There is a moment in every race where a decision has to be made. The decision of whether to push through the pain or give up. On the first day of class this January, I remember listening to the case studies of the different athletes and their accomplishments. At the end of the case study, the class was polled about the biggest factor in helping the athlete succeed. Many classmates answered that it was the abnormal physiology or the specialized training that led to the success. While these are both correct answers, there was one answer that seemed to be overlooked—mind over matter. In my opinion, the aspect of mind over matter is what separates the good athletes from the great athletes. The physiology and months of training are vital to the athlete, but when the breathing and heart rate starts to rise and the lactic acid starts to build up, the athlete can go one of two ways. He or she can push through it or ease up.

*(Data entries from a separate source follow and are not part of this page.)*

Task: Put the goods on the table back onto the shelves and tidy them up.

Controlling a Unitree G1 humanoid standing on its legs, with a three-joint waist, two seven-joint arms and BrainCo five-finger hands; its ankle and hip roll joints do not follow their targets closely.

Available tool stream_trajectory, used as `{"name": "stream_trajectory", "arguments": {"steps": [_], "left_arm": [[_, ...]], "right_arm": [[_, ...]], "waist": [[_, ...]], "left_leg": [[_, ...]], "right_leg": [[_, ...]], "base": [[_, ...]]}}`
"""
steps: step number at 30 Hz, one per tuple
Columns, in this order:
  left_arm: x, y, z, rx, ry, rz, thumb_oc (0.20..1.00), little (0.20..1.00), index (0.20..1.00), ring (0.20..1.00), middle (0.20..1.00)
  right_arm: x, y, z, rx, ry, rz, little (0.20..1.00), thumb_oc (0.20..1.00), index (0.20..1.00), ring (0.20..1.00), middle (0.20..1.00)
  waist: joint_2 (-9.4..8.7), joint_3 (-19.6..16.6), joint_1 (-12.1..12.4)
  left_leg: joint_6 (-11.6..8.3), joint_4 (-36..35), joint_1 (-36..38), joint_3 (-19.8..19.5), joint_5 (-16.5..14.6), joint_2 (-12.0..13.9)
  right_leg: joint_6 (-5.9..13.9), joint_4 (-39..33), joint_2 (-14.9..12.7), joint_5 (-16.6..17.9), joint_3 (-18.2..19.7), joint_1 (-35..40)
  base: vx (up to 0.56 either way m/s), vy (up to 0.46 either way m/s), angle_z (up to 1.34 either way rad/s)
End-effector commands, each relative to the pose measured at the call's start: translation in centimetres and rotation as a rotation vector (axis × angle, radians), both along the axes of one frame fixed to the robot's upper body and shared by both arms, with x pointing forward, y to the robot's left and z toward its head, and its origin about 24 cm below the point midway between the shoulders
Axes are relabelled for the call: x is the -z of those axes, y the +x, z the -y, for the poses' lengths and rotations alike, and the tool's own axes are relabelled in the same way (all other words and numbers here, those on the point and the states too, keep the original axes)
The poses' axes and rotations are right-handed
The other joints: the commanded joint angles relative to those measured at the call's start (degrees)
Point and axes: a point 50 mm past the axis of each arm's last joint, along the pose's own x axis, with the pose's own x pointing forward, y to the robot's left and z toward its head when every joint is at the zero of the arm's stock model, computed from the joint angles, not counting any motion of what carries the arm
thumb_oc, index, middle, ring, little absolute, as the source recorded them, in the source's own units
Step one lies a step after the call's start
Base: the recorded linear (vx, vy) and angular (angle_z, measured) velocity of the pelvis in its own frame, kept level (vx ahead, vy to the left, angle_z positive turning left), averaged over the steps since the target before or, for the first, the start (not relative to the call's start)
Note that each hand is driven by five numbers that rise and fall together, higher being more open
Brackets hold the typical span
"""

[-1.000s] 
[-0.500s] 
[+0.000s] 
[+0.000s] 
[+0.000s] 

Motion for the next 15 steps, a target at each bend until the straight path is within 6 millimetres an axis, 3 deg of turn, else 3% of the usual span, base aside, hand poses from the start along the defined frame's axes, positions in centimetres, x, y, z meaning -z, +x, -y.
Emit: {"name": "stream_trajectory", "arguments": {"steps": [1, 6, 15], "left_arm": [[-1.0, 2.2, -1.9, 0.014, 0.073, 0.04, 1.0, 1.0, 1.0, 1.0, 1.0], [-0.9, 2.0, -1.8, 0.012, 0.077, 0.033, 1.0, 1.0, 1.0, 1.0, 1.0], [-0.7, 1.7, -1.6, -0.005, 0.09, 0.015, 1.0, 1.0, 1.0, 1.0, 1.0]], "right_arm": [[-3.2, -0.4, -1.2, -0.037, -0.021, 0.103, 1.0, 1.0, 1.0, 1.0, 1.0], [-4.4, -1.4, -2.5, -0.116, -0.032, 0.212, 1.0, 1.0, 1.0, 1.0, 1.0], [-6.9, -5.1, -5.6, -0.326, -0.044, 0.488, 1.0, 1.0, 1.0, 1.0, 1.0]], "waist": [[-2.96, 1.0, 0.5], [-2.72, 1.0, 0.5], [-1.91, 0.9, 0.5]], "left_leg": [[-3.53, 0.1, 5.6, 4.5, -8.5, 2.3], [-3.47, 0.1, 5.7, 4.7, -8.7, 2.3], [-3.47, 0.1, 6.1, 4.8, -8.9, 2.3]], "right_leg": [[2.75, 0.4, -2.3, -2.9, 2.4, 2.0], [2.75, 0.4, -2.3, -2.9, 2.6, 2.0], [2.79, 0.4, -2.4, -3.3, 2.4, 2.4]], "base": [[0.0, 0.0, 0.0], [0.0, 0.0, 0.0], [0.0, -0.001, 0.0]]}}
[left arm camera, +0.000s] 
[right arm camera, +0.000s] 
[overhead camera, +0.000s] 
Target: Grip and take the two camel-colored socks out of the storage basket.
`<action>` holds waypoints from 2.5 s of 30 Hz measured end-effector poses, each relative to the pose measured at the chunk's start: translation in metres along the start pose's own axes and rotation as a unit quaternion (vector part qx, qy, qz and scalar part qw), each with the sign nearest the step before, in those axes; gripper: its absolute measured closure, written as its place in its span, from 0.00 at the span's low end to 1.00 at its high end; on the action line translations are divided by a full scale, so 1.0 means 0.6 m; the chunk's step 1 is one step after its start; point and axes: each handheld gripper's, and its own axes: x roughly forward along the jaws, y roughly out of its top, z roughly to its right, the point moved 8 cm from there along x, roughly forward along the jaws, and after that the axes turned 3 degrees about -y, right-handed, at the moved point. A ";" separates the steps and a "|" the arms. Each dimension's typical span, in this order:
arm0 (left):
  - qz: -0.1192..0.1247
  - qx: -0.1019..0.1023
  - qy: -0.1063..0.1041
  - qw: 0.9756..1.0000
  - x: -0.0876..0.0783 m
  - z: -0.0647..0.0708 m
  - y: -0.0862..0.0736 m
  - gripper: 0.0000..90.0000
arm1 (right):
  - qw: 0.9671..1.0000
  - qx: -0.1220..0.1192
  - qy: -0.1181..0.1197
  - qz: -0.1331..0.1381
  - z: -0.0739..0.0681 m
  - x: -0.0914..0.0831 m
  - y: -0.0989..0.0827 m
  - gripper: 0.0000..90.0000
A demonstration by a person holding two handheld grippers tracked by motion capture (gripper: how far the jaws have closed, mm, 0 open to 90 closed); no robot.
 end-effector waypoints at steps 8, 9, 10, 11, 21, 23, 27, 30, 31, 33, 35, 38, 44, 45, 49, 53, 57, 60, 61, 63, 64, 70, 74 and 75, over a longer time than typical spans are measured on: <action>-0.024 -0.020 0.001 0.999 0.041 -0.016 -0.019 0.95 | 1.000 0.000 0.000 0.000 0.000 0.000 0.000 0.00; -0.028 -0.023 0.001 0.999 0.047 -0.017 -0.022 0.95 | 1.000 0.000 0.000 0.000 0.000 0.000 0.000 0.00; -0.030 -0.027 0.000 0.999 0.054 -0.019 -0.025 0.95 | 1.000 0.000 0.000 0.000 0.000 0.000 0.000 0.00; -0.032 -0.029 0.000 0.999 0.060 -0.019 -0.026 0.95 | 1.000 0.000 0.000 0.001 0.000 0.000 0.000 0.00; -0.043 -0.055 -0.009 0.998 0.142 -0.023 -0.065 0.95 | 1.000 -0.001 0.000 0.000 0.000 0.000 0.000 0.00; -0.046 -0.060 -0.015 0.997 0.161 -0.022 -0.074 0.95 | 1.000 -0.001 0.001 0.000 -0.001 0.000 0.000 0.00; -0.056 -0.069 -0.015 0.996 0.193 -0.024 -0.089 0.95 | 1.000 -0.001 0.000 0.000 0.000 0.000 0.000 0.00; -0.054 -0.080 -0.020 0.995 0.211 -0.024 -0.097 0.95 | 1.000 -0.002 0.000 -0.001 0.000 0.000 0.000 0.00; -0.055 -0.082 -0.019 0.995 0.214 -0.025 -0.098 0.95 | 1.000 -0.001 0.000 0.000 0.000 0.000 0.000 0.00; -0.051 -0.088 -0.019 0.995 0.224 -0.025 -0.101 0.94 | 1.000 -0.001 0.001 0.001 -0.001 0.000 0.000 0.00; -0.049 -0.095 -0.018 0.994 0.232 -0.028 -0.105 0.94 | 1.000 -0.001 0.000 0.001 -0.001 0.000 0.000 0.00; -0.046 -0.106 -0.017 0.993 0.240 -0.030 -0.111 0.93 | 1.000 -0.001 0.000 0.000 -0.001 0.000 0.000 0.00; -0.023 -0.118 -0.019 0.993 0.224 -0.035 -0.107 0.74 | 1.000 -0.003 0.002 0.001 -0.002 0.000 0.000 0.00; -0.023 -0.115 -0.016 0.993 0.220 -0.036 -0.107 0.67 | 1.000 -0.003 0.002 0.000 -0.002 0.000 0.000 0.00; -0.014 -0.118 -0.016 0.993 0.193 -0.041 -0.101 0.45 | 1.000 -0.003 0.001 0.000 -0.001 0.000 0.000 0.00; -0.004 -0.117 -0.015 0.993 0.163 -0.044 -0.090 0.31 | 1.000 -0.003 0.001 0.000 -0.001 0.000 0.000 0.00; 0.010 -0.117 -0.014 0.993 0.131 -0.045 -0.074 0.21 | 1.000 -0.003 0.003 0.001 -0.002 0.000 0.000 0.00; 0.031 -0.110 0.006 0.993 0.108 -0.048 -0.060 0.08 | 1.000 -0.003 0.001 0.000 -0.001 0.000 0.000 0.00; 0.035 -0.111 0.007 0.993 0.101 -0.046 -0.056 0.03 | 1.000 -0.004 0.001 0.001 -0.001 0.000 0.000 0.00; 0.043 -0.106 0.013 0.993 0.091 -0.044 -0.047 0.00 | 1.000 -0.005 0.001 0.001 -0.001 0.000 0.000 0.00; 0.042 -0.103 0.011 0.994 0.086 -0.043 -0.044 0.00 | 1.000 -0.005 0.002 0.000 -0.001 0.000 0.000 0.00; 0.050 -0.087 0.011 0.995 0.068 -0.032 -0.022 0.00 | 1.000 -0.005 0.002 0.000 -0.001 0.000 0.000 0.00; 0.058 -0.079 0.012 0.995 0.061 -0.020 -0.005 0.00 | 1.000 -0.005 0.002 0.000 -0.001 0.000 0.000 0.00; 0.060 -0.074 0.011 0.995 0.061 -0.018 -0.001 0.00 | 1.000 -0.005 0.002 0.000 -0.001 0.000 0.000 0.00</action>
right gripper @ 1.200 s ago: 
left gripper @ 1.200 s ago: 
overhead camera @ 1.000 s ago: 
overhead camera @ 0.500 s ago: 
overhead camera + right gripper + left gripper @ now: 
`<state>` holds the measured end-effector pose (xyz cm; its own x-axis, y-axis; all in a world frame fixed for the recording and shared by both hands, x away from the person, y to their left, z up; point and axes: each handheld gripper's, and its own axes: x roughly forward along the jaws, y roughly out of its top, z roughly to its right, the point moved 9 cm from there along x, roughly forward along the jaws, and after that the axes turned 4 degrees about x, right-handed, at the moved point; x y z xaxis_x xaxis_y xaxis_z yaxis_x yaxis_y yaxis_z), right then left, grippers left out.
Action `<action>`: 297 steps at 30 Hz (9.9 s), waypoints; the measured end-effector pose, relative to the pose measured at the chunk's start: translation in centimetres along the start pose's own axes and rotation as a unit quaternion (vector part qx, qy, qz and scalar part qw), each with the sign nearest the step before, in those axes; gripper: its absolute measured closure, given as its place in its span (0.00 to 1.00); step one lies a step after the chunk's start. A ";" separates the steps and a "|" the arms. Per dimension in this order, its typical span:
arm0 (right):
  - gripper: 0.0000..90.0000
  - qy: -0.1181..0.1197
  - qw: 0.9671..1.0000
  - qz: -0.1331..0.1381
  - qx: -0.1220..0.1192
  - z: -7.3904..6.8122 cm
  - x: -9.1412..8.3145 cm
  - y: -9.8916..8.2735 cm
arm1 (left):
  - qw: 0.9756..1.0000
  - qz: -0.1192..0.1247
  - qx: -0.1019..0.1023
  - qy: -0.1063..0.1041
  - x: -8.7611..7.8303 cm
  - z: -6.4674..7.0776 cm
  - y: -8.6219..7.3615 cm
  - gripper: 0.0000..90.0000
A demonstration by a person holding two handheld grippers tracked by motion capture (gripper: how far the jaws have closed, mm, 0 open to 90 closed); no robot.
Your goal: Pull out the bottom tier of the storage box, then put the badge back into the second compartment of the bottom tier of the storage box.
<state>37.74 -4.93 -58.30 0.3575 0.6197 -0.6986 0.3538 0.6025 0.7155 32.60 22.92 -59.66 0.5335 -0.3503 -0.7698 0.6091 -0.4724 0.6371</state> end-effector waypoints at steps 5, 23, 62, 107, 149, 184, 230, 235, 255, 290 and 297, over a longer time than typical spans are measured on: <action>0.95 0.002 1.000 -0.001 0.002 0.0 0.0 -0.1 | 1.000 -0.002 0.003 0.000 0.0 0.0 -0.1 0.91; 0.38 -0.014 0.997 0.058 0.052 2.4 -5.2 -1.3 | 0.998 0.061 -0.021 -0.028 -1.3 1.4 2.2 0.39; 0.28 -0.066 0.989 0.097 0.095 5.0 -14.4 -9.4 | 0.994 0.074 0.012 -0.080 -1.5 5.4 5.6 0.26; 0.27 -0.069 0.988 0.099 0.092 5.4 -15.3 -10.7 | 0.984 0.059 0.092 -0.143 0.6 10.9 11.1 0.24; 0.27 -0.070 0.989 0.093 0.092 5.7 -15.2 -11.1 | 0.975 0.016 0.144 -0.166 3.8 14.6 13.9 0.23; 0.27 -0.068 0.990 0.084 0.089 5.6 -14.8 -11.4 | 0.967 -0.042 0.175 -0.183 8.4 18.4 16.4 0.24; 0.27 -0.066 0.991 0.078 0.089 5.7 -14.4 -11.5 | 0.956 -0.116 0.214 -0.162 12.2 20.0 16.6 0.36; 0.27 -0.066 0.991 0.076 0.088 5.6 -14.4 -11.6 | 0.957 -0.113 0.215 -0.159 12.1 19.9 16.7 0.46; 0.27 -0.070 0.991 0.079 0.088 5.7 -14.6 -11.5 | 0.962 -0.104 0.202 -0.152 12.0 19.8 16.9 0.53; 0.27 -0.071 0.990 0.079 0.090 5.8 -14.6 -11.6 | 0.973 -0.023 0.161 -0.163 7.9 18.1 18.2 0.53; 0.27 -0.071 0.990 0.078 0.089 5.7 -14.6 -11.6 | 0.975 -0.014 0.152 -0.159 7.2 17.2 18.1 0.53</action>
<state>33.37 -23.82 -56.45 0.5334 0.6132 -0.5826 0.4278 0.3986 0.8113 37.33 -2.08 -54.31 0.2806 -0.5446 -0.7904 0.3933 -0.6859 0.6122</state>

I’ve run many races over the course of my life but I had never raced an indoor 5k…until yesterday. The 5k is a 3.1 mile race. This equates to 25, 200 meter laps on the indoor track. In a race like the 5k, it’s easy to say, “take it one lap at a time.” I can say from experience that this is much easier said than done. In my race this weekend, aside from an uncharacteristically slow opening lap, I ran just under five minute pace for majority of the first half of the race. As the race went on, fatigue was setting in. I watched the lap counter every time I went by wishing that I was making more progress then I actually was.  With about 9 laps to go, I didn’t think that I was able to maintain my pace to the finish. As a result, I eased up a bit from 36-37, 200 meter pace to 39-40 second lap pace for a couple of laps. I ended up finishing my last lap in 32 seconds. Clearly I had enough in the tank to finish the race strong but I let the intimidating number 9 stop me from trying to hold my pace for a little longer.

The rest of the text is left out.